Content starts

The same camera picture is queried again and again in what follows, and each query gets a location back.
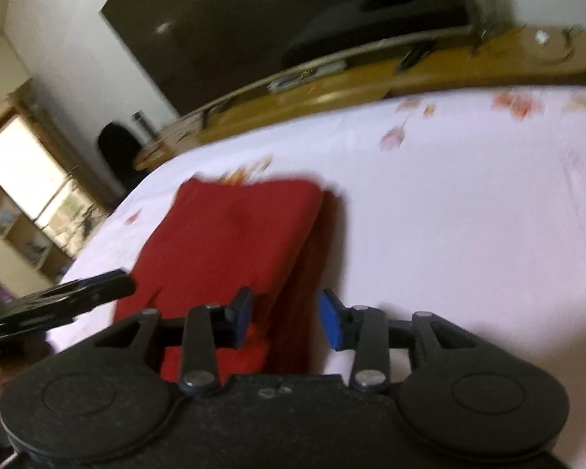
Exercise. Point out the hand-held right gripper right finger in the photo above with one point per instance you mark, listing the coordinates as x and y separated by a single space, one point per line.
331 320

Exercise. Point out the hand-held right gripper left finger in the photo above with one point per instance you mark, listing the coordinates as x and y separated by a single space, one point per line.
241 317

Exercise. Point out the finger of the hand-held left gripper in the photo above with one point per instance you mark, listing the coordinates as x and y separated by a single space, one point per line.
93 289
24 323

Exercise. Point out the red shirt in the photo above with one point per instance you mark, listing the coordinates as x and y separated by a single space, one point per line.
234 249

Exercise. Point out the wooden shelf unit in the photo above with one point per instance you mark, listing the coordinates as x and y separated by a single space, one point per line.
24 234

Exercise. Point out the black chair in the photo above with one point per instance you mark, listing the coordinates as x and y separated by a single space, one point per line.
117 154

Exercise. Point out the white floral bed sheet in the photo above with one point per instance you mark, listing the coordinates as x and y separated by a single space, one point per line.
444 215

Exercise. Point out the dark upright cylinder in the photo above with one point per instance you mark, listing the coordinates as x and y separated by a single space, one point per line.
141 124

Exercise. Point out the wooden television bench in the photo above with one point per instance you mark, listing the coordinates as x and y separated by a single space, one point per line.
420 71

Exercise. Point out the large black television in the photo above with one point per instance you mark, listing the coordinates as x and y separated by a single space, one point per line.
283 24

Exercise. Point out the small white object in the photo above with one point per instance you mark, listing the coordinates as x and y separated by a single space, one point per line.
541 36

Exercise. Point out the bright window with wooden frame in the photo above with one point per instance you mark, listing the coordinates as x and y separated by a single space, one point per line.
27 171

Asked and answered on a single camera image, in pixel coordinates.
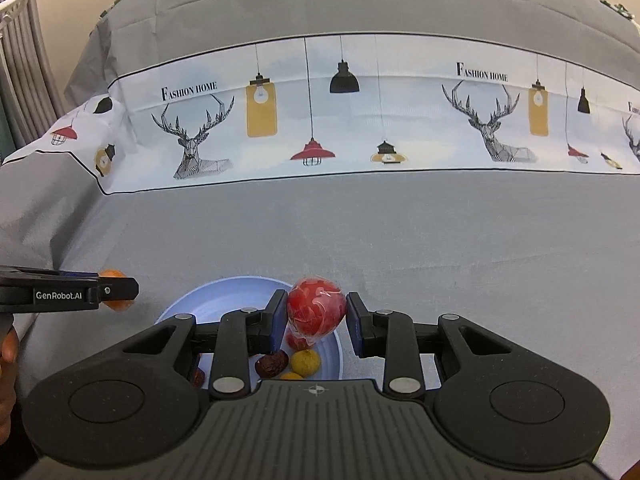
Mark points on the red plastic-wrapped apple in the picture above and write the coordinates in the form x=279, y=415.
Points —
x=315, y=307

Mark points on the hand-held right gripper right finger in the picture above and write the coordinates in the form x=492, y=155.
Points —
x=352, y=327

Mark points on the blue bowl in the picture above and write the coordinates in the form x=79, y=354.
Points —
x=225, y=295

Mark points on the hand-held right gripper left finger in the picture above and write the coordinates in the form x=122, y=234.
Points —
x=279, y=325

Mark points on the grey curtain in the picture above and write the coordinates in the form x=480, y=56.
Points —
x=25, y=70

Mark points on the small red fruit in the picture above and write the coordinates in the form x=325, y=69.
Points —
x=297, y=342

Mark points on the person's left hand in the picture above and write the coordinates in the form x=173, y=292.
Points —
x=7, y=380

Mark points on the dark red date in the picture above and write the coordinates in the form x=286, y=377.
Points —
x=271, y=364
x=199, y=376

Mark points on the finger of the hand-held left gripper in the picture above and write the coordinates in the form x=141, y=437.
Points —
x=45, y=274
x=65, y=295

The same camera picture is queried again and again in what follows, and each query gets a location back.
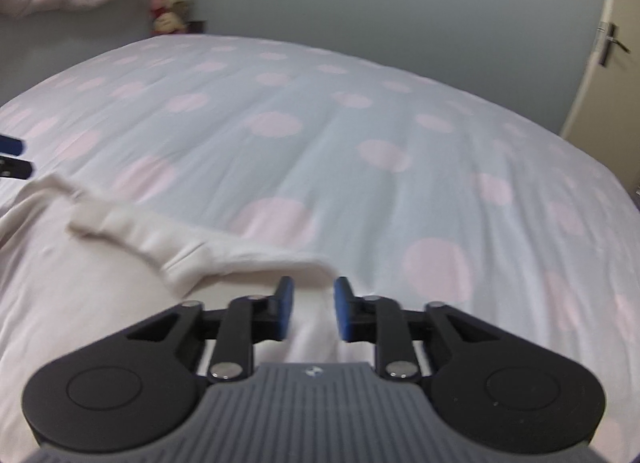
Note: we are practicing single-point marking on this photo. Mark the cream door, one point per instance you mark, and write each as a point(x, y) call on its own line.
point(617, 103)

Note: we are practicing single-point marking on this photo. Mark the dark wall socket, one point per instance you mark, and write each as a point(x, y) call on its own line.
point(199, 26)

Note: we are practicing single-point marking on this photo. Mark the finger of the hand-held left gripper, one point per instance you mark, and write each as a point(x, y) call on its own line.
point(17, 168)
point(11, 145)

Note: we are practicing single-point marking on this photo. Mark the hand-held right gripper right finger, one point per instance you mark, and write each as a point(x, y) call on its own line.
point(342, 308)

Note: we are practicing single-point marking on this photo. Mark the white long-sleeved top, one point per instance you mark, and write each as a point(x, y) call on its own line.
point(75, 293)

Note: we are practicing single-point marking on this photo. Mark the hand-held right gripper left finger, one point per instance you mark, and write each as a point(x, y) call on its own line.
point(286, 308)

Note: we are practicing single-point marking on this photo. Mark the pink-dotted light blue bed cover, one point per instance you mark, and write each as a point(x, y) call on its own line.
point(325, 118)

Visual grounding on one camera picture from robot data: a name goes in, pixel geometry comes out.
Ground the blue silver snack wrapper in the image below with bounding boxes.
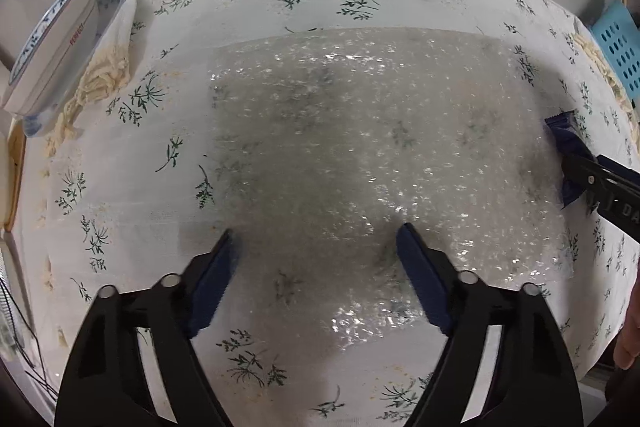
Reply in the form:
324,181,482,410
545,109,613,210

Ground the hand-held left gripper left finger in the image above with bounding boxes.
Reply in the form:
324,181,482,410
54,228,241,427

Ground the light blue plastic basket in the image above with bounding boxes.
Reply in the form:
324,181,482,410
590,0,640,100

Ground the clear bubble wrap sheet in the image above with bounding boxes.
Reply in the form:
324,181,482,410
205,27,576,353

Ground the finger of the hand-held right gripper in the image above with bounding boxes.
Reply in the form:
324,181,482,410
561,154,640,198
596,154,640,184

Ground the white flat box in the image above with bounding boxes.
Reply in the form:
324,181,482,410
2,0,101,115

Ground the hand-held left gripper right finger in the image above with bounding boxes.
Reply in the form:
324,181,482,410
395,223,586,427

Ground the white floral tablecloth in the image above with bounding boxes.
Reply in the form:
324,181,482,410
12,0,640,427

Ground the wooden board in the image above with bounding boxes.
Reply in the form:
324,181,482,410
4,117,27,230

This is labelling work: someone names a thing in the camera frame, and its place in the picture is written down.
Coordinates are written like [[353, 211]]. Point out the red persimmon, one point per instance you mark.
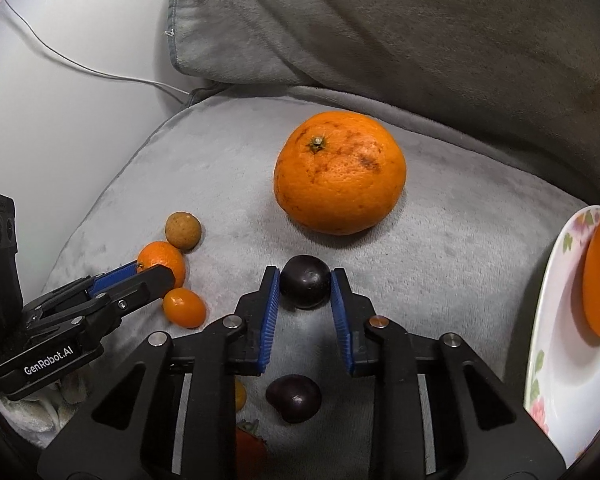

Content ends

• _WHAT IS NEEDED_
Using the listing, collect all lines in which the string "written" is found.

• _RESPONSE BELOW_
This is labelling work: someone names a thing in the camera frame, and its place in the picture is written down.
Coordinates are written like [[353, 211]]. Point out the red persimmon, one point per instance you mark.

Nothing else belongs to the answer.